According to Dr Muhammad Zaqout, the general director of hospitals in the Gaza Strip, the facilities were already suffering a major shortage of medical supplies, amounting to 40 percent of requirements, before October 7.
“During this war, 70 percent of the medical supplies and medicines have already been consumed,” he said. “What we usually use in one month we have used in one day due to the number of cases.
“The Israeli occupation is tightening its noose on Palestinians here by closing the crossings,” Zaqout said. “Rafah is the only crossing where lifesaving medical supplies can get in,” he added, referring to the land crossing between Gaza and Egypt that Israel has bombed several times during its assault.
Defying Israeli military orders to evacuate and repeating that bombing hospitals is a crime against humanity, doctors in Gaza have taken a firm stance and refused to leave their patients behind.
“Everyone is determined that they will not evacuate,” al-Dergan said. “It’s not even possible. How can we transfer patients in intensive care or those undergoing surgery? If the Israelis want to bomb the hospitals then it will be over our heads as we stand by our patients.”
The WHO has called Israel’s evacuation orders a “death sentence” for the sick and injured.
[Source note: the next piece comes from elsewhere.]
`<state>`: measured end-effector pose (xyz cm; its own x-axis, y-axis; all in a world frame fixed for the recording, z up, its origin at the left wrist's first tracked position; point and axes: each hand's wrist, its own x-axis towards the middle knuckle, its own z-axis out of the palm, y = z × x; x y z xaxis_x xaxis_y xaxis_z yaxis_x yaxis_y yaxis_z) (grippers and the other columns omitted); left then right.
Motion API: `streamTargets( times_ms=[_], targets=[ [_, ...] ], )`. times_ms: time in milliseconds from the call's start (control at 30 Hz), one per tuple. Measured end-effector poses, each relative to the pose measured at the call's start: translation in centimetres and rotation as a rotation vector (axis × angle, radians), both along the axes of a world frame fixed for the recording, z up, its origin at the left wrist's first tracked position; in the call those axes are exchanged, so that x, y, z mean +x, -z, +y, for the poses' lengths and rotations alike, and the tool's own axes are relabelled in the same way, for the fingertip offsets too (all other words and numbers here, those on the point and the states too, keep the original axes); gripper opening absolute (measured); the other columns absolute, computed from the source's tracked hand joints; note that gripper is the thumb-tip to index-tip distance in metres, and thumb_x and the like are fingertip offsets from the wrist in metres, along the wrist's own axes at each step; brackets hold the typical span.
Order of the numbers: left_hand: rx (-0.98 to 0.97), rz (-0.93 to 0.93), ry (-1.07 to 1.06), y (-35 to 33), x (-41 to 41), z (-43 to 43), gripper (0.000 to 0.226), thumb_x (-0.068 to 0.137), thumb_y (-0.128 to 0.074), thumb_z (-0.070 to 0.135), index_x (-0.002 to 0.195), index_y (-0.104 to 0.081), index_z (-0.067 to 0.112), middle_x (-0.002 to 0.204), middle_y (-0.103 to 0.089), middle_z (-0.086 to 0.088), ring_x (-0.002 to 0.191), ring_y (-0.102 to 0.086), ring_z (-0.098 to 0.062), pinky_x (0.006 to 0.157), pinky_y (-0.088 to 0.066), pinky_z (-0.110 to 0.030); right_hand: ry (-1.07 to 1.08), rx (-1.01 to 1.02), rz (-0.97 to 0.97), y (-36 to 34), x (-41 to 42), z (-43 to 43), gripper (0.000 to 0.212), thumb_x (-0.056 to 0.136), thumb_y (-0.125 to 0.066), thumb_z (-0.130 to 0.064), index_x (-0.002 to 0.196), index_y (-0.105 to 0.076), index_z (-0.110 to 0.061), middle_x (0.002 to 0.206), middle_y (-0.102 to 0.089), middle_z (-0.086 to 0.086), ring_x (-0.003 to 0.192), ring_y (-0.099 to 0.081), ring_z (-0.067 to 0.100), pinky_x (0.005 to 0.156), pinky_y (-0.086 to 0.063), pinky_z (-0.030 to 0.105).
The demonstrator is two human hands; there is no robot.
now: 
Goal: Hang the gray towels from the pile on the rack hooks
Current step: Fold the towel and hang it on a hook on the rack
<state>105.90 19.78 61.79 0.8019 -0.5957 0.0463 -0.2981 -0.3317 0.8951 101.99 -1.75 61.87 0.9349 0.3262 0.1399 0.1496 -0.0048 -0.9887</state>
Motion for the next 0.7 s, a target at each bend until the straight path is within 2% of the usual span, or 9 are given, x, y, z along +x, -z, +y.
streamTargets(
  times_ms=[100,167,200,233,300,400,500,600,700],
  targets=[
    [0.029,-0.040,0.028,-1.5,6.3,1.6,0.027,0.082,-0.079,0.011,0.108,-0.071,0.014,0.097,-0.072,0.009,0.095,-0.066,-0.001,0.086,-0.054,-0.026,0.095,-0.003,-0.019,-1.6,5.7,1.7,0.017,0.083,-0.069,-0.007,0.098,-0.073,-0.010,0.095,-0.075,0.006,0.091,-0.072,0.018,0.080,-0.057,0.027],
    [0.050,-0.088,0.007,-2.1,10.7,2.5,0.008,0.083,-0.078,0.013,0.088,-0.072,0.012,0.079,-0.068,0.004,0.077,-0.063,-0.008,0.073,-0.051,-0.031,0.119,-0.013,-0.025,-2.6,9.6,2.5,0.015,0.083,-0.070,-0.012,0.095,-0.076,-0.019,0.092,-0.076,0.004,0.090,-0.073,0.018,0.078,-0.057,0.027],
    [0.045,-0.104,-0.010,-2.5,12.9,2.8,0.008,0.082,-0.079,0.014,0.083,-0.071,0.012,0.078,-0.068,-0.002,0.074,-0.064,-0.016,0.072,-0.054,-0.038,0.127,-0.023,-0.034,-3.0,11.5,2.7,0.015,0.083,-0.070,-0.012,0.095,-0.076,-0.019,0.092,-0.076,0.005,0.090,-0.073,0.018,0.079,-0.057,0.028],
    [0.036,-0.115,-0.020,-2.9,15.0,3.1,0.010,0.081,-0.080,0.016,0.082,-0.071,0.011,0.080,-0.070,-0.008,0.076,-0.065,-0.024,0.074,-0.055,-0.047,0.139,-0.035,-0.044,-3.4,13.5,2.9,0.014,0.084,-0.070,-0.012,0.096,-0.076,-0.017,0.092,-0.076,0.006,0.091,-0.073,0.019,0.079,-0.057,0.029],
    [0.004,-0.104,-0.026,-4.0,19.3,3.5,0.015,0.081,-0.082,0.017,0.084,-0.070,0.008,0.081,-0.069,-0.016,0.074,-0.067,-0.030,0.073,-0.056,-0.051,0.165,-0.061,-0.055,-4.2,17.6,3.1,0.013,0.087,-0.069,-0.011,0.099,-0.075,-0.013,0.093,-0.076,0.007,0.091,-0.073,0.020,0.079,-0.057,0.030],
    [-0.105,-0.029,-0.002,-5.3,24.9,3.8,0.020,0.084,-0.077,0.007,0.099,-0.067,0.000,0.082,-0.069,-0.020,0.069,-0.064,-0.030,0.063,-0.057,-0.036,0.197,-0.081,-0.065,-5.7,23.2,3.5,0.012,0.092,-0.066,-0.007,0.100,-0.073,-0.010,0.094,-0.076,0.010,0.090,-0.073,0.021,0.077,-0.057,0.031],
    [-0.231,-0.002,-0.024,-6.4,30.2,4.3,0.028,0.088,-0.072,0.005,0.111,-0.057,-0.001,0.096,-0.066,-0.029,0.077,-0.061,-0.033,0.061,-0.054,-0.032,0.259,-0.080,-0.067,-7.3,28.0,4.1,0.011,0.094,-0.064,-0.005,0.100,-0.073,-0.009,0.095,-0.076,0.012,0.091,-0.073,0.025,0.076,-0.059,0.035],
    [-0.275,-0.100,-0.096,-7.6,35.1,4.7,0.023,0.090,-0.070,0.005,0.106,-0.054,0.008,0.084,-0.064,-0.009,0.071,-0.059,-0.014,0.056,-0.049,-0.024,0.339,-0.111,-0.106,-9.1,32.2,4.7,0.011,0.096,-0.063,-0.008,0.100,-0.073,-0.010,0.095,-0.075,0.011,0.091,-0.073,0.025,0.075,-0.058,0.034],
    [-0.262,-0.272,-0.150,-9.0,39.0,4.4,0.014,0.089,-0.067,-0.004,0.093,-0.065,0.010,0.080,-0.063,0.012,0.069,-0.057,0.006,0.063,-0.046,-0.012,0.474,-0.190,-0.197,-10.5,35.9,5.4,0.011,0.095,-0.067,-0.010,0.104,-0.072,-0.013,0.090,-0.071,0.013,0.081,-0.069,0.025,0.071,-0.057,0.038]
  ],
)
“Overwhelmingly, caregivers have chosen to stay behind and honour their oaths as health professionals to ‘do no harm’, rather than risk moving their critically ill patients during evacuations,” the WHO said in a statement.
“Health workers should never have to make such impossible choices.”
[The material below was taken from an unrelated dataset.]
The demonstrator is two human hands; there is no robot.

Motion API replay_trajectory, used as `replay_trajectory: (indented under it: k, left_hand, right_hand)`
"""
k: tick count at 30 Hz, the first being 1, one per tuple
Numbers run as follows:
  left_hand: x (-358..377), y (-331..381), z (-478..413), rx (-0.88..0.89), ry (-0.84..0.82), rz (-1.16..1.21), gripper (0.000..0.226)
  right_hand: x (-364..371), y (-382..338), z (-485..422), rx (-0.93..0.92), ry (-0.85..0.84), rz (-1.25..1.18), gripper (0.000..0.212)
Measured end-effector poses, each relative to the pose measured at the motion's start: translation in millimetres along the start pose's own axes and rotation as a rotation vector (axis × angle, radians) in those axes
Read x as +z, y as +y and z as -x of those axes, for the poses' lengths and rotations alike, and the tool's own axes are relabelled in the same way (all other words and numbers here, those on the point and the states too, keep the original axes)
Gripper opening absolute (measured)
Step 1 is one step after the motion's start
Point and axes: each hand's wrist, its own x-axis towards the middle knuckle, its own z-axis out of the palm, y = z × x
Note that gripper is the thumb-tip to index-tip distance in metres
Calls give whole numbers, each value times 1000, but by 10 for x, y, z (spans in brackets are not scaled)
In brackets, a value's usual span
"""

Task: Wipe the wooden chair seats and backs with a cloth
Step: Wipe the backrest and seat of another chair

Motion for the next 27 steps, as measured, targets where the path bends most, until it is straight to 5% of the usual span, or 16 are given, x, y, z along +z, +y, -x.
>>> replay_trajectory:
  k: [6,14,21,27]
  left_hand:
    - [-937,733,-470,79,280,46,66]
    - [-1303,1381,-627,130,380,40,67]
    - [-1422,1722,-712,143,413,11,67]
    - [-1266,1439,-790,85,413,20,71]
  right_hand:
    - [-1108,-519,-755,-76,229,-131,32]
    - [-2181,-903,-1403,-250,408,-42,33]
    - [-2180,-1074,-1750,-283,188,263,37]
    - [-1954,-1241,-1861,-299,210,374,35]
Finding your own family among the casualties
One of the most difficult situations that doctors experience during times of crisis is discovering family members among those injured or killed.
This is what happened to Dr Fadi al-Khoudari at the al-Shifa Hospital on Monday when he found his brother and father among those killed in an Israeli attack in Gaza City.
The doctor collapsed on the floor in shock, crying out as the doctors around him tried to console him.
This scene was repeated the same day for Dr Hamid Abu Musa at Nasser Medical when he discovered that his son had been killed as the result of an Israeli warplane targeting his house west of the southern city of Khan Younis.
Zaqout, the general director of hospitals, said medical staff are close to exhaustion due to the relentless Israeli air strikes and the hundreds of casualties arriving in hospitals every day.
“The continuation of the indiscriminate bombing of the Gaza Strip will not only exhaust the medical teams, but it will also prevent them from being able to work and deal with treating the wounded,” he said.
In addition to physical exhaustion, other factors are preventing medical staff from providing care and services to the wounded, he added, such as the trauma of learning of the death of family members, the bombing of some of their homes and the displacement of their families.
‘More than we can handle’
“No doctor can bear to see the severed body parts of children,” al-Degran said. “Is it reasonable for us to have to pick up their remains in this way – a decapitated head, a severed hand … It hurts my heart very much.”
He added that he struggles when hearing the screams of injured children, men and women, shell-shocked and covered in blood, “thinking they were safe in their homes before a missile dropped over their heads”.
“What we are experiencing as doctors in hospitals is a million times more than we can handle,” al-Degran said. He called on the world to stand with Gaza and “not forsake it”.
“There is no electricity or water in the hospitals, and we rely on using generators in the operating room, intensive care and nursery, in addition to the dialysis room,” he said.
“Stop this war on Gaza, where entire families have already been wiped off the civil registry. This death and destruction is enough.”